→ Your objective:
Write out word for word each line from the top of the material through the line that has "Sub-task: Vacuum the". Pictures do not go in.

→ Recorded information:

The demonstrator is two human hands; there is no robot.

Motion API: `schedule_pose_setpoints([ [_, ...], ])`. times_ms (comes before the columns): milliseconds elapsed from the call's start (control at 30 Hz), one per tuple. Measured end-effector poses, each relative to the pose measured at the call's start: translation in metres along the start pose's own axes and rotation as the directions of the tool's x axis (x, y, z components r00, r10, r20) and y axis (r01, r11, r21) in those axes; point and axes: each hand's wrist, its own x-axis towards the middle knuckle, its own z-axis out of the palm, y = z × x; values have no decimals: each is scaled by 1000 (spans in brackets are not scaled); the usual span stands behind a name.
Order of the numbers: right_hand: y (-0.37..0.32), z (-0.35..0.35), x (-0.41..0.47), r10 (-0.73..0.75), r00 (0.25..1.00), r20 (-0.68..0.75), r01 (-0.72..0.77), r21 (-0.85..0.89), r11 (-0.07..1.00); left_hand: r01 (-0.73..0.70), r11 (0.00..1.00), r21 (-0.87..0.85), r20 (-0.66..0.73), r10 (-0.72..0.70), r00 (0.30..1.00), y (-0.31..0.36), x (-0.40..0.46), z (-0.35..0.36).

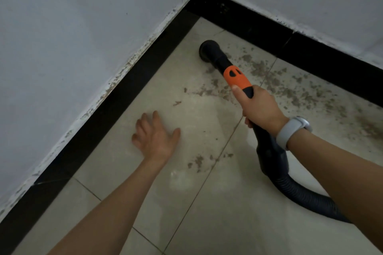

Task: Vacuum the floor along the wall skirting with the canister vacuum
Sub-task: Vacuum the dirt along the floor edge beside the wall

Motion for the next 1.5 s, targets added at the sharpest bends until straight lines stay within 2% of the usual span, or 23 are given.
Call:
schedule_pose_setpoints([
  [100,-5,-4,12,24,999,-26,-23,65,998,67,996,55,108,-73,991,-21,-3,4],
  [333,-33,-4,39,65,998,-27,-58,190,980,46,994,99,172,-63,983,-23,-1,2],
  [500,-63,0,66,23,1000,-19,-20,146,989,20,990,137,184,-45,982,-22,0,2],
  [700,-70,9,71,60,998,7,-59,254,965,9,986,166,185,-40,982,-22,2,3],
  [867,-67,14,43,51,995,89,-76,312,947,15,988,153,184,-44,982,-24,3,4],
  [1100,-43,46,-39,-55,954,293,11,149,989,12,996,90,235,-33,972,-28,10,-10],
  [1167,-38,49,-58,-57,936,347,34,73,997,-20,999,29,199,14,980,-40,10,-17],
  [1267,-32,50,-84,-73,907,414,93,-29,995,-76,995,-65,74,81,994,-66,-5,-21],
  [1367,-25,55,-110,-108,869,484,199,-141,970,-48,998,30,-25,49,999,-89,-32,-15],
  [1500,-17,55,-126,-104,835,541,257,-215,942,41,993,115,35,-45,998,-104,-49,-10],
])
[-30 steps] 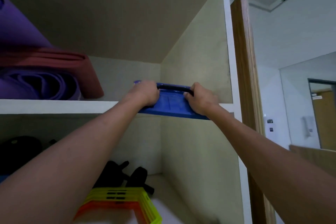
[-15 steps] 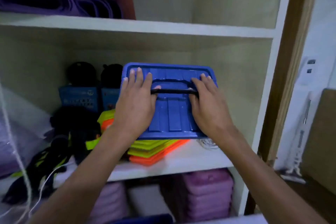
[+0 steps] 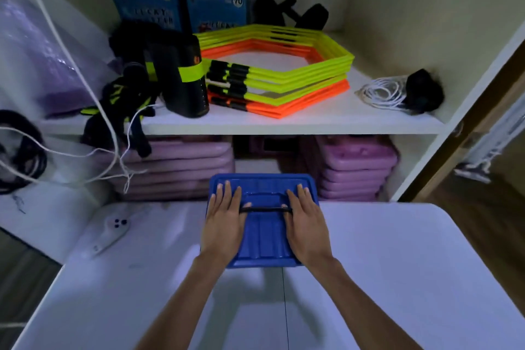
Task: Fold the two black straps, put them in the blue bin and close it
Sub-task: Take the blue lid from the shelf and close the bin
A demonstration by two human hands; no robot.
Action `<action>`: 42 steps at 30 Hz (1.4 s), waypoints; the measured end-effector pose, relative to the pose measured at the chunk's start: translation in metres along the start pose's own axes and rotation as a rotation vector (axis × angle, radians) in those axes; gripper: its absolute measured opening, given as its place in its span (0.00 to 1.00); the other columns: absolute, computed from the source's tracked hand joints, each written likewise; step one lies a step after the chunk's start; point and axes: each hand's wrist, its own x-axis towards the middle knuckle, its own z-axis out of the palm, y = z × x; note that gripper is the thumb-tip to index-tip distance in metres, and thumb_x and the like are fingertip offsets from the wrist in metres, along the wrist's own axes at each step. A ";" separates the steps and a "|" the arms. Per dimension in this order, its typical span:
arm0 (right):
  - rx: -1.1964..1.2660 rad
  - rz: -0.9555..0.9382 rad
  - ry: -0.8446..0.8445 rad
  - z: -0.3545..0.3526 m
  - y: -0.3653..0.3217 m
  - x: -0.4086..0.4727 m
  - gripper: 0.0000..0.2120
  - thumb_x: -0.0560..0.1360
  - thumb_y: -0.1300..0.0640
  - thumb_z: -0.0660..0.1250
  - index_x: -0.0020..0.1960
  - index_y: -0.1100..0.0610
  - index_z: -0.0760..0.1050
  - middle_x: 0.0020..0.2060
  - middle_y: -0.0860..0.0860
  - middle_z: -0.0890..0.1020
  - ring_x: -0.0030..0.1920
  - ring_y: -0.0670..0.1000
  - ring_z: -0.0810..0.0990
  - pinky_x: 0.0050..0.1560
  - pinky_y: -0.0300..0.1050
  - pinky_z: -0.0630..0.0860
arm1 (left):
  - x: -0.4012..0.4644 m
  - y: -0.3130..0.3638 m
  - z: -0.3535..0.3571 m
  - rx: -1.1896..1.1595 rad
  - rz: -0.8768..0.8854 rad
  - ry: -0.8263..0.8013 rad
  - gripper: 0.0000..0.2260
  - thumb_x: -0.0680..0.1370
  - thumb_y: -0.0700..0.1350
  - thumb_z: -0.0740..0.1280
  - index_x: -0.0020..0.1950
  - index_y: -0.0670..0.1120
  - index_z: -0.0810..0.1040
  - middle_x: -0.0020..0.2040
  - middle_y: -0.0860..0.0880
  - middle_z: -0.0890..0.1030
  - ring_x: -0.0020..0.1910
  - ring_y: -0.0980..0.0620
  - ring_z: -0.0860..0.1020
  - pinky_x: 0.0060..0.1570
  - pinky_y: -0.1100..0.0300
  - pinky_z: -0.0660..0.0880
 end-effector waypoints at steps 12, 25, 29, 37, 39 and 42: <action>-0.037 0.073 -0.178 0.069 0.023 0.022 0.29 0.78 0.54 0.39 0.79 0.56 0.53 0.78 0.59 0.55 0.79 0.58 0.51 0.77 0.51 0.52 | 0.025 -0.034 0.066 -0.048 -0.040 -0.154 0.22 0.81 0.46 0.59 0.75 0.45 0.63 0.77 0.41 0.57 0.77 0.43 0.52 0.75 0.53 0.46; -0.170 0.114 -0.100 0.091 0.028 0.041 0.35 0.79 0.35 0.47 0.80 0.49 0.43 0.73 0.59 0.64 0.70 0.60 0.66 0.69 0.56 0.64 | 0.045 -0.041 0.080 0.026 -0.076 -0.232 0.33 0.75 0.63 0.36 0.78 0.51 0.44 0.77 0.44 0.54 0.74 0.43 0.56 0.72 0.50 0.52; -0.232 0.094 -0.185 0.094 0.029 0.042 0.30 0.81 0.36 0.44 0.80 0.46 0.44 0.77 0.59 0.57 0.76 0.60 0.57 0.73 0.57 0.57 | 0.046 -0.032 0.087 0.172 -0.086 -0.183 0.27 0.80 0.54 0.42 0.78 0.49 0.50 0.76 0.41 0.57 0.73 0.41 0.60 0.71 0.47 0.57; -0.221 0.115 -0.184 0.094 0.029 0.042 0.29 0.80 0.39 0.41 0.79 0.44 0.44 0.78 0.58 0.55 0.77 0.60 0.54 0.74 0.58 0.55 | 0.040 -0.077 0.080 -0.023 -0.405 -0.104 0.43 0.72 0.73 0.52 0.78 0.47 0.49 0.78 0.41 0.52 0.77 0.42 0.50 0.74 0.45 0.45; -0.214 0.117 -0.183 0.094 0.029 0.041 0.29 0.80 0.38 0.41 0.79 0.44 0.45 0.78 0.58 0.55 0.77 0.60 0.53 0.74 0.58 0.54 | 0.036 -0.080 0.080 -0.348 -0.648 -0.210 0.53 0.65 0.77 0.59 0.78 0.47 0.46 0.78 0.44 0.55 0.76 0.43 0.55 0.75 0.47 0.52; -0.210 0.118 -0.190 0.095 0.031 0.041 0.29 0.81 0.38 0.42 0.79 0.44 0.44 0.78 0.58 0.54 0.77 0.60 0.52 0.75 0.58 0.52 | 0.040 -0.080 0.078 -0.784 -0.801 -0.295 0.52 0.62 0.74 0.69 0.77 0.48 0.56 0.69 0.48 0.71 0.65 0.45 0.74 0.64 0.49 0.73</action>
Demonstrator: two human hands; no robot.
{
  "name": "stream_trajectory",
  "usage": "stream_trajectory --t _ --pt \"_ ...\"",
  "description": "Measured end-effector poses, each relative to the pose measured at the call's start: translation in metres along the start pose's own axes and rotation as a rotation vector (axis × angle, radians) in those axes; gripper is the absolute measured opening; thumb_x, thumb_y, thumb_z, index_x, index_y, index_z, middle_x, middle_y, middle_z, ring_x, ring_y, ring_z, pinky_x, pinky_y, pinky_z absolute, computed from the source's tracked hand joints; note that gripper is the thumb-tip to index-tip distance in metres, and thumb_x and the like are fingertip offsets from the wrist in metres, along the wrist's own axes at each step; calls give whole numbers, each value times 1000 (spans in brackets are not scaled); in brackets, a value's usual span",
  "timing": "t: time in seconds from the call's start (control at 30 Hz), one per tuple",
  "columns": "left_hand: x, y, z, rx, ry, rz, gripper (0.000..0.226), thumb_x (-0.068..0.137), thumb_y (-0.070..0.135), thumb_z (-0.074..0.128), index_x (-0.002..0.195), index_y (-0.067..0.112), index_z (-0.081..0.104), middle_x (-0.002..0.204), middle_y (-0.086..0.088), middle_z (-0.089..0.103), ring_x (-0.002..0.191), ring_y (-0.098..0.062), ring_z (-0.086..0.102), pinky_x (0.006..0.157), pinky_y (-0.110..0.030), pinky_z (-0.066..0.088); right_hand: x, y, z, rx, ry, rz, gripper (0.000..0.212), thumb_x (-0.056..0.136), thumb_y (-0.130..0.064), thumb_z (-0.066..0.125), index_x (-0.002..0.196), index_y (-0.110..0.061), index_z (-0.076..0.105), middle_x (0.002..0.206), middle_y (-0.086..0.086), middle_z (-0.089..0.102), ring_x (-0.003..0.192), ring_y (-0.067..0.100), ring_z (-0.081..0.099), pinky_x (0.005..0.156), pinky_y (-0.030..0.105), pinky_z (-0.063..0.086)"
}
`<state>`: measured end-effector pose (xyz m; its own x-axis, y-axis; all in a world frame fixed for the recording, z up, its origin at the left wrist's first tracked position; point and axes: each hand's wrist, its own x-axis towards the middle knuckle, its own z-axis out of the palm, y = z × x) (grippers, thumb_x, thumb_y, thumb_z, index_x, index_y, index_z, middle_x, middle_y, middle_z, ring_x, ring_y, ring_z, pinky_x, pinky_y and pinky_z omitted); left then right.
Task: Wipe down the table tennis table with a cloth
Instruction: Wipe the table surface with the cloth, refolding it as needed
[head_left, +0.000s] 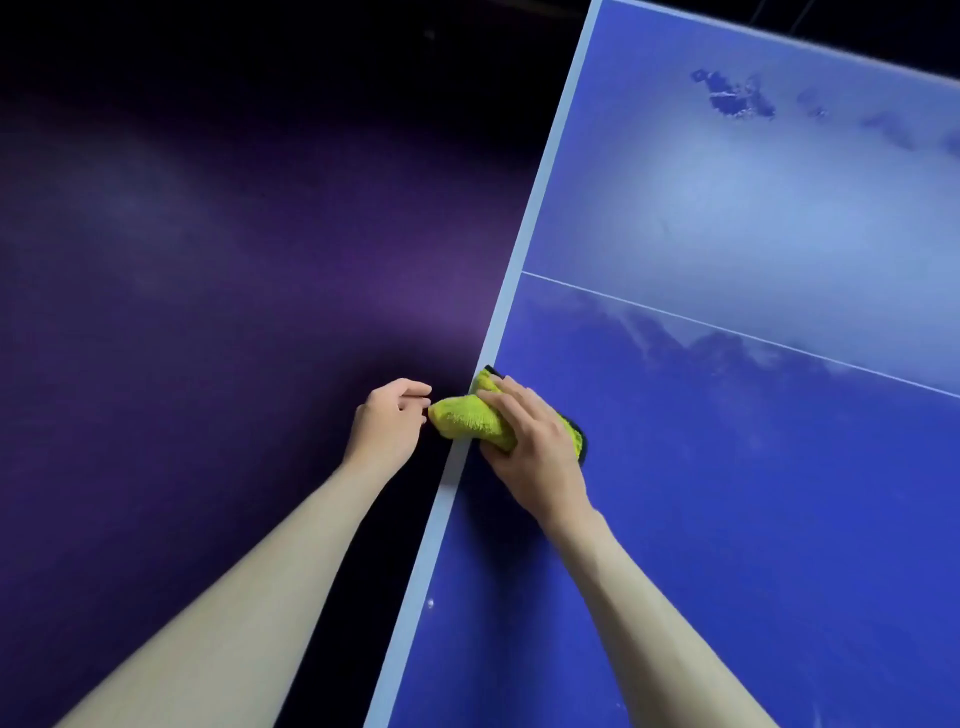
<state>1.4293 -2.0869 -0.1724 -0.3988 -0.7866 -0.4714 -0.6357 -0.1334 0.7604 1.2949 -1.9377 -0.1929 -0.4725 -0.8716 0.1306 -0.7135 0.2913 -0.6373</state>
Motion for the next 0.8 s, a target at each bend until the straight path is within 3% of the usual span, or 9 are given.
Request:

→ Answer section:
The demonstrator is two human hands; there is no robot.

Motion API: `schedule_pose_setpoints([ [_, ...], ])`. times_ms (comes before the columns): milliseconds elapsed from the call's start (control at 30 Hz), one per tuple. Measured end-effector poses, each relative to the pose measured at the call's start: translation in metres along the start pose's own axes and rotation as the directions of the tool's x axis (x, y, z components r00, r10, r20) and y axis (r01, r11, r21) in those axes; point and axes: each hand's wrist, its own x-axis towards the middle knuckle, its own z-axis out of the palm, y = z × x; values have no decimals: each is scaled by 1000 (spans in brackets are not scaled); the usual span stands behind a name.
Order of the numbers: right_hand: y (-0.37..0.32), z (-0.35..0.35), x (-0.41..0.47), r10 (-0.73..0.75), r00 (0.25..1.00), r20 (-0.68..0.75), r01 (-0.72..0.77), r21 (-0.85..0.89), r11 (-0.07..1.00); left_hand: r01 (-0.73..0.70), r11 (0.00..1.00), r21 (-0.87..0.85), r20 (-0.66..0.73), r10 (-0.72..0.70), r00 (0.30..1.00), y (-0.31..0.36), x (-0.40..0.46), z (-0.35..0.36).


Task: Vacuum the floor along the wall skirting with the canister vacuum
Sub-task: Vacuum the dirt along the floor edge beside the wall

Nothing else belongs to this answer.